_REQUIRED ACTION_
Only a number is wanted: how many lines in the records below contain "roller"?

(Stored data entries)
• • • • •

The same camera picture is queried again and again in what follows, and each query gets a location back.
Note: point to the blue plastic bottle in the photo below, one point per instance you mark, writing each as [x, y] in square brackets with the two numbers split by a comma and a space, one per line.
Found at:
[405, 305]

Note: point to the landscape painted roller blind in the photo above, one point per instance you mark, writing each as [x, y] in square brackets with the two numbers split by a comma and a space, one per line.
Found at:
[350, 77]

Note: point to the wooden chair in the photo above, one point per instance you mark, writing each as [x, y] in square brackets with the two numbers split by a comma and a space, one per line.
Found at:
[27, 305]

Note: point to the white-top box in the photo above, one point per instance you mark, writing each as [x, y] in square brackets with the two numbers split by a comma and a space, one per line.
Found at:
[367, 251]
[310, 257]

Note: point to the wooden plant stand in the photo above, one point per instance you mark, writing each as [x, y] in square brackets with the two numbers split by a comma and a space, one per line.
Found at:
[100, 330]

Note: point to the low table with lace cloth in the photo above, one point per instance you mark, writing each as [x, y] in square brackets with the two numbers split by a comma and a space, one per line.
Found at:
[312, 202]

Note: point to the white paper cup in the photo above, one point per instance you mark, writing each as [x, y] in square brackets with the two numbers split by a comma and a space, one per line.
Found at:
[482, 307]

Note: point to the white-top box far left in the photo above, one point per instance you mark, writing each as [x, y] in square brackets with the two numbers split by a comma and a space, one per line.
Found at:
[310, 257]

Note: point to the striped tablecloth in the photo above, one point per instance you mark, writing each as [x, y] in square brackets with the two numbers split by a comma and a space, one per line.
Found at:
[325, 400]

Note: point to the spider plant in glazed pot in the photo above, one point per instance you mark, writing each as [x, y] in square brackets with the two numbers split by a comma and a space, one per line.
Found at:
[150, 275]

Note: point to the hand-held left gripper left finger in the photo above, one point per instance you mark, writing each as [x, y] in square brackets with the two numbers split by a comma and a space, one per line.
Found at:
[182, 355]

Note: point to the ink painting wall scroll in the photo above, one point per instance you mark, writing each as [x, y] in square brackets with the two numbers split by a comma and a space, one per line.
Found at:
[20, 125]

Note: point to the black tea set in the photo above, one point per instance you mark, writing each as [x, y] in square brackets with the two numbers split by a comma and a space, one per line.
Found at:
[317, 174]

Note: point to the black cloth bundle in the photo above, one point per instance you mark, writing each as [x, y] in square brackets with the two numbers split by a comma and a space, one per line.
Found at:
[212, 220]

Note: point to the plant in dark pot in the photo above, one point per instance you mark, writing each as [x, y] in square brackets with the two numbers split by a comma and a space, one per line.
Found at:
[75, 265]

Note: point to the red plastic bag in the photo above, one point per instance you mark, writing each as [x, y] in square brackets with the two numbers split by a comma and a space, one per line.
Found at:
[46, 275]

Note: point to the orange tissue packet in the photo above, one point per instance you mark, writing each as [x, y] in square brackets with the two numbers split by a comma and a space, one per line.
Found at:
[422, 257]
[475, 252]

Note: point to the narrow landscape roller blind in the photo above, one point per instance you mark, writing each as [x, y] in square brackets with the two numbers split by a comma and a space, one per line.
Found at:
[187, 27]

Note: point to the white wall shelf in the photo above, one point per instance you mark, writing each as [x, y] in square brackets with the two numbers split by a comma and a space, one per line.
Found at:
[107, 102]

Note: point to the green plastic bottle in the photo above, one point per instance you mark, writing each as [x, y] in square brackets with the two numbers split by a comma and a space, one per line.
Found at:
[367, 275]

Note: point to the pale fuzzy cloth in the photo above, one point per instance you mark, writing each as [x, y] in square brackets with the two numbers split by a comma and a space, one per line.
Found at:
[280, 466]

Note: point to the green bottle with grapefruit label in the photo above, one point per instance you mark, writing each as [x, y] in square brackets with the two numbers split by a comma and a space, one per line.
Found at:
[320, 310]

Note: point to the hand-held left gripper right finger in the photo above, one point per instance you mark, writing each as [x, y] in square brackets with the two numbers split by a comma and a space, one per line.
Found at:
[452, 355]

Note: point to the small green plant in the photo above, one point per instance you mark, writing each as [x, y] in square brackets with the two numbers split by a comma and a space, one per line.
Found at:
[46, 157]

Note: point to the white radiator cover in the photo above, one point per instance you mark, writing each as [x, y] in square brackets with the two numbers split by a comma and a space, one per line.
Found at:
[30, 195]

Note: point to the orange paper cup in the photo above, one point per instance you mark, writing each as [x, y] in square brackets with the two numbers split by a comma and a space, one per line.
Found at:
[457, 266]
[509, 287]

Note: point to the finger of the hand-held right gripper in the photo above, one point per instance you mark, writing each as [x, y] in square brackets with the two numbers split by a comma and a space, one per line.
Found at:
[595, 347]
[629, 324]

• • • • •

_TASK SOLUTION_
2